US7736599B2ExpiredUtilityA1
Reactor design to reduce particle deposition during process abatement
Est. expiryNov 12, 2024(expired)· nominal 20-yr term from priority
Inventors:Ho-Man Rodney ChiuDaniel O. ClarkShaun W. CrawfordJay J. JungLeonard B. ToddRobbert M. Vermeulen
F23G 7/065F23M 2900/05002F23D 2900/00016F23M 2900/05004F23M 5/085F23J 9/00F23G 7/06F23M 5/08
69
PatentIndex Score
13
Cited by
290
References
25
Claims
Abstract
The present invention relates to systems and methods for controlled combustion and decomposition of gaseous pollutants while reducing deposition of unwanted reaction products from within the treatment systems. The systems include a novel thermal reaction chamber design having stacked reticulated ceramic rings through which fluid, e.g., gases, may be directed to form a boundary layer along the interior wall of the thermal reaction chamber, thereby reducing particulate matter buildup thereon. The systems further include the introduction of fluids from the center pilot jet to alter the aerodynamics of the interior of the thermal reaction chamber.
Claims
exact text as granted — not AI-modified1. A thermal abatement reactor for removing pollutant from waste gas, the thermal reactor comprising:
a thermal reaction unit comprising:
an exterior wall having a plurality of perforations for passage of a fluid therethrough;
a porous ceramic interior wall defining a thermal reaction chamber, wherein the interior wall comprises at least two ring sections in a stacked arrangement;
at least one waste gas inlet in fluid communication with the thermal reaction chamber for introducing a waste gas therein; and
at least one fuel inlet in fluid communication with the thermal reaction chamber for introducing a fuel for use during decomposition of said waste gas in the thermal reaction chamber; and
means for directing a fluid through the one or more perforations of the exterior wall and the porous ceramic interior wall to reduce the deposition and accumulation of particulate matter thereon; and
a water quench unit coupled to the thermal reaction unit and adapted to receive a gas stream from the thermal reaction unit;
wherein the total number of perforations in proximity to the waste gas inlet and the fuel inlet is greater than the total number of perforations in proximity to the water quench unit.
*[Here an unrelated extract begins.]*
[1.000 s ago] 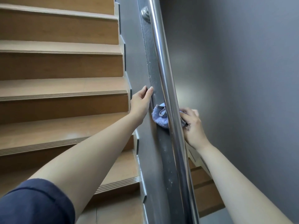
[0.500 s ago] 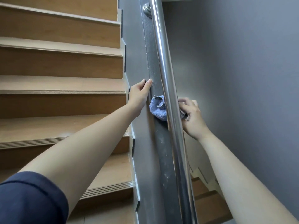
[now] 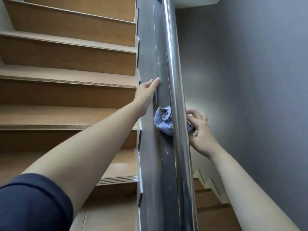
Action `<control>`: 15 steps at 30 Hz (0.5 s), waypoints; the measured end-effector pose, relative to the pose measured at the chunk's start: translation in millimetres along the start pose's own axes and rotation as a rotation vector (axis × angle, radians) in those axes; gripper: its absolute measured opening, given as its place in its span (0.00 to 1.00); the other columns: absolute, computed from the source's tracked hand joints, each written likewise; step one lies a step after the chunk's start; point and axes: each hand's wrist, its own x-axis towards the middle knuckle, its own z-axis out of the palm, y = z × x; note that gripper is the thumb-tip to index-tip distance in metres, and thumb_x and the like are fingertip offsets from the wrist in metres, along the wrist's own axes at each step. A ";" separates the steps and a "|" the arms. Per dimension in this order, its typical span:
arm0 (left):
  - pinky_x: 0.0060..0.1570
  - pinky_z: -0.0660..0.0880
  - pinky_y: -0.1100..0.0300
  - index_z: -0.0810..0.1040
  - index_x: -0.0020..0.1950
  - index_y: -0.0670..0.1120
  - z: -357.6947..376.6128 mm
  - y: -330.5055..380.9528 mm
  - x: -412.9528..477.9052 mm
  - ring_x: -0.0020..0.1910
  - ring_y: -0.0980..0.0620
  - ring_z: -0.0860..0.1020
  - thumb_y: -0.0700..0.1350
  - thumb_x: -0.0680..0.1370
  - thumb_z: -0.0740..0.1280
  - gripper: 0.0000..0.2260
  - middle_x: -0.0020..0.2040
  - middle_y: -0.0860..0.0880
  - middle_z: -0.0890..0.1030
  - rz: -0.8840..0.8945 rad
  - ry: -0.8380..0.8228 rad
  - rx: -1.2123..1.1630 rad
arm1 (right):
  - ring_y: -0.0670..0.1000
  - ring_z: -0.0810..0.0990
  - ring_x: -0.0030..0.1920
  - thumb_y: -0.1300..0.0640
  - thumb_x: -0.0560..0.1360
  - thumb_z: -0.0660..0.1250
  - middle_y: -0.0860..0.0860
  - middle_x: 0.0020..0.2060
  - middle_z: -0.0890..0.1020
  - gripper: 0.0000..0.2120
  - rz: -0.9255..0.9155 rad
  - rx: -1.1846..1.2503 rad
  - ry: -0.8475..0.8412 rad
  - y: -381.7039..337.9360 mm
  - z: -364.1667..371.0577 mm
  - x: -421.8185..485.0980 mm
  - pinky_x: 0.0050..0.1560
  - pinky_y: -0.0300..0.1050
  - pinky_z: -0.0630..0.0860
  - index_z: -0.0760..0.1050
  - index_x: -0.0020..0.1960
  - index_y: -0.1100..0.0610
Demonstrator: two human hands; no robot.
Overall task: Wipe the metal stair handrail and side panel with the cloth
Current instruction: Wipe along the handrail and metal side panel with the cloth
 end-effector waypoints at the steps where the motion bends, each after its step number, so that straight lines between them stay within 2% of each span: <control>1: 0.75 0.63 0.51 0.73 0.71 0.41 0.2 -1.4 -4.9 0.73 0.49 0.69 0.54 0.78 0.66 0.25 0.73 0.46 0.72 -0.005 0.004 -0.003 | 0.53 0.68 0.54 0.78 0.68 0.66 0.46 0.54 0.75 0.24 0.001 0.019 -0.020 -0.3 0.7 -12.0 0.56 0.23 0.60 0.81 0.56 0.55; 6: 0.76 0.61 0.48 0.72 0.71 0.40 0.8 -10.3 -24.2 0.74 0.46 0.67 0.53 0.78 0.66 0.25 0.74 0.43 0.71 -0.040 -0.012 -0.032 | 0.46 0.68 0.56 0.65 0.71 0.67 0.42 0.56 0.75 0.19 -0.025 0.125 -0.088 -0.6 3.3 -77.9 0.59 0.26 0.62 0.79 0.58 0.48; 8: 0.75 0.62 0.50 0.71 0.72 0.40 0.3 -14.0 -30.3 0.74 0.47 0.68 0.53 0.78 0.66 0.26 0.74 0.44 0.71 -0.044 -0.013 -0.047 | 0.44 0.68 0.58 0.65 0.69 0.65 0.40 0.57 0.75 0.20 -0.026 0.121 -0.091 -0.3 5.8 -98.6 0.60 0.28 0.63 0.80 0.56 0.47; 10: 0.75 0.63 0.50 0.70 0.72 0.40 -0.5 -17.3 -35.8 0.74 0.48 0.68 0.52 0.78 0.67 0.26 0.74 0.45 0.71 -0.052 -0.014 -0.052 | 0.45 0.68 0.58 0.66 0.68 0.65 0.41 0.57 0.76 0.21 -0.016 0.110 -0.082 1.5 7.1 -106.6 0.60 0.28 0.64 0.80 0.56 0.48; 12: 0.75 0.62 0.50 0.70 0.72 0.40 -1.3 -20.3 -41.4 0.74 0.48 0.68 0.53 0.78 0.67 0.27 0.73 0.44 0.72 -0.063 -0.019 -0.053 | 0.46 0.69 0.55 0.63 0.70 0.66 0.43 0.56 0.77 0.17 -0.016 0.094 -0.070 0.1 5.1 -99.9 0.59 0.28 0.64 0.81 0.56 0.50; 13: 0.75 0.62 0.50 0.70 0.72 0.40 -1.6 -21.2 -44.2 0.74 0.48 0.68 0.53 0.78 0.67 0.27 0.73 0.44 0.72 -0.065 -0.020 -0.052 | 0.48 0.69 0.54 0.61 0.71 0.67 0.45 0.56 0.77 0.15 -0.014 0.081 -0.061 -1.0 4.2 -92.4 0.58 0.29 0.65 0.81 0.56 0.52; 15: 0.75 0.63 0.51 0.71 0.72 0.40 -1.8 -23.5 -50.4 0.73 0.48 0.69 0.53 0.77 0.67 0.27 0.73 0.44 0.72 -0.070 -0.021 -0.043 | 0.54 0.70 0.54 0.64 0.71 0.69 0.50 0.55 0.78 0.14 0.005 0.045 -0.017 -4.5 3.3 -72.5 0.58 0.31 0.66 0.81 0.56 0.56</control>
2. The thermal abatement reactor of claim 1 , coupled in waste gas receiving relationship to a process facility selected from the group consisting of a semiconductor manufacturing process facility and a liquid crystal display (LCD) process facility.
3. The thermal abatement reactor of claim 1 , wherein the metal exterior wall has perforations that provide a pressure drop across the thermal reaction unit of greater than about 0.1 psi.
4. The thermal abatement reactor of claim 1 , wherein the thermal reaction unit is adapted so that more fluid flows through the porous ceramic interior wall in proximity to the waste gas inlet and the fuel inlet than in proximity to the water quench unit.
5. The thermal abatement reactor of claim 1 , wherein the at least two ring sections are complimentarily jointed for connection of adjacent stacked rings.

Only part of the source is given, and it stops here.